The church of St. Aubin has Romanesque columns, with grotesque capitals. In one, two persons are sawing a third, stretched upon a wheel. On the left of the double-arched porch, is a pulpit outside the church, and there is some good painted glass within. Notre Dame Blanche, a chapel of the fourteenth century, is a pretty little building with stone pulpit and a sculptured group of Notre Dame-de-la-Salette with the two peasant children of Alsace. [pg 247] Next day, we took a private carriage for La Roche Bernard; the road lying over a wide extent of land through Herbignac to La Roche Bernard (Morbihan), which is most picturesquely situated on a rocky height overhanging the Vilaine, here traversed by an elegant suspension-bridge, opened in 1839, about 666 feet long and above 108 feet above high-water mark—a terrible dizzy height to cross even in calm weather. A few years since, the postman, his cart, and horse were all blown over into the river, and nothing more was ever heard of them. [pg 248] We went fishing several days in a large étang close to La Roche Bernard, and one evening took a pretty walk over the hills to another pond situated in a lovely secluded valley near a water-mill. La Roche Bernard was an early Protestant colony, founded by the Sieur d'Andelot, Seigneur of La Roche Bernard, brother to Admiral Coligny, and one of the firmest supporters of Calvinism. The Calvinists used to assemble at his château of Bretesch, where the minister of La Roche Bernard came to preach to them. D'Andelot and his sister, who was equally zealous in the cause, are, it is said, interred at La Roche Bernard. Near the Halles is a square block of houses; one of timber, with "Voie au Duc" inscribed upon it. These houses are said to have belonged to a Protestant community, and all to communicate with each other.
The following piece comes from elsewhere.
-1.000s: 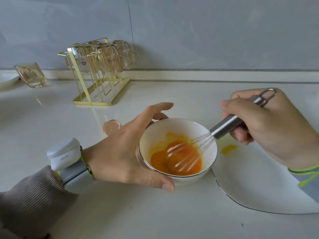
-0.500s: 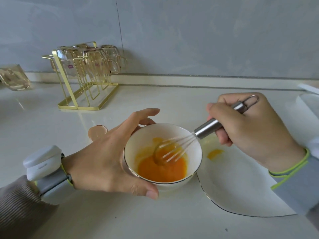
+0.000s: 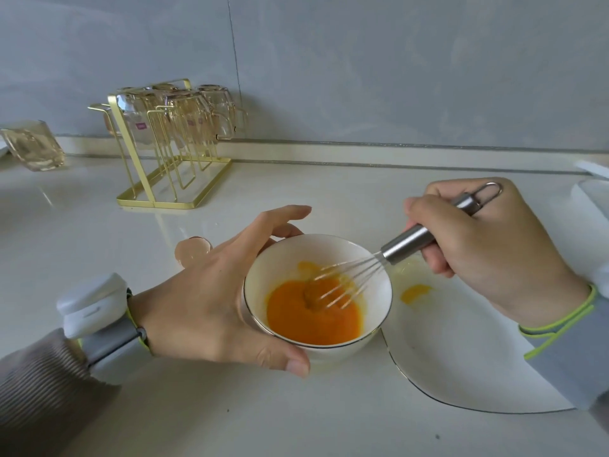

The evening of our arrival there was a wedding supper given at our hotel, the grand dinner having taken place elsewhere. The bride wore a white sash, with wreaths of white flowers round her Nantais cap. After supper the party danced Breton "ronds." The dancers form a large ring (grand rond), holding each other's hands, which they swing violently as they sidle round in a kind of hop-skip-and-a-jump step, accompanied by singing in a most monotonous tone. This went on until midnight. This kind of dance dates, they say, from Celtic times. The music [pg 249] consists of the biniou or bagpipe, and the flageolet or hautboy, sometimes with the addition of a drum. The biniou, cornemuse, or bagpipe, is the national instrument of western and southern France. How it came to be introduced into Scotland and expel the harp—which was as much the original music of Scotland as of Wales and Ireland—is a mystery. But, as in the sixteenth century the harp went out and the bagpipes came into fashion, it may be surmised that it was brought in, with other French novelties, on the return of Queen Mary, perhaps by the Queen herself, or, maybe, some itinerant player of the cornemuse may have accidentally been in her train, and his music set a fashion which has now become national.
On market-day numbers of the women from Muzillac, a place about ten miles distant, came in with their fruit. They all wear an enormous plaited black cap, which looks like the cowl of a friar. The graceful form of the earthenware pots attracted our attention: probably they came from the adjacent town of Herbignac. The 15th August, Fête de la Vierge, and also that of the Emperor, was kept as a general holiday. An immense concourse of people arrived from the neighbourhood, and attended the six o'clock mass. We walked to the quay, to see the sports on the water; the spectators picturesquely grouped on a mass of bare rocks, commanding a pretty view up and down the river.
The amusements consisted of some races, and a mât de cocagne, or greased pole, placed horizontally over the river; the feat being to walk safely to the end, where the prize was fixed, without falling into the water. In the evening "ronds" were danced, and every house had illuminations, in the shape of a candle stuck in a potato, and placed on each end of the window sill.
Next day we left by diligence for Vannes, passing through Muzillac and on to Auray, where we took the steamer for Belle Isle.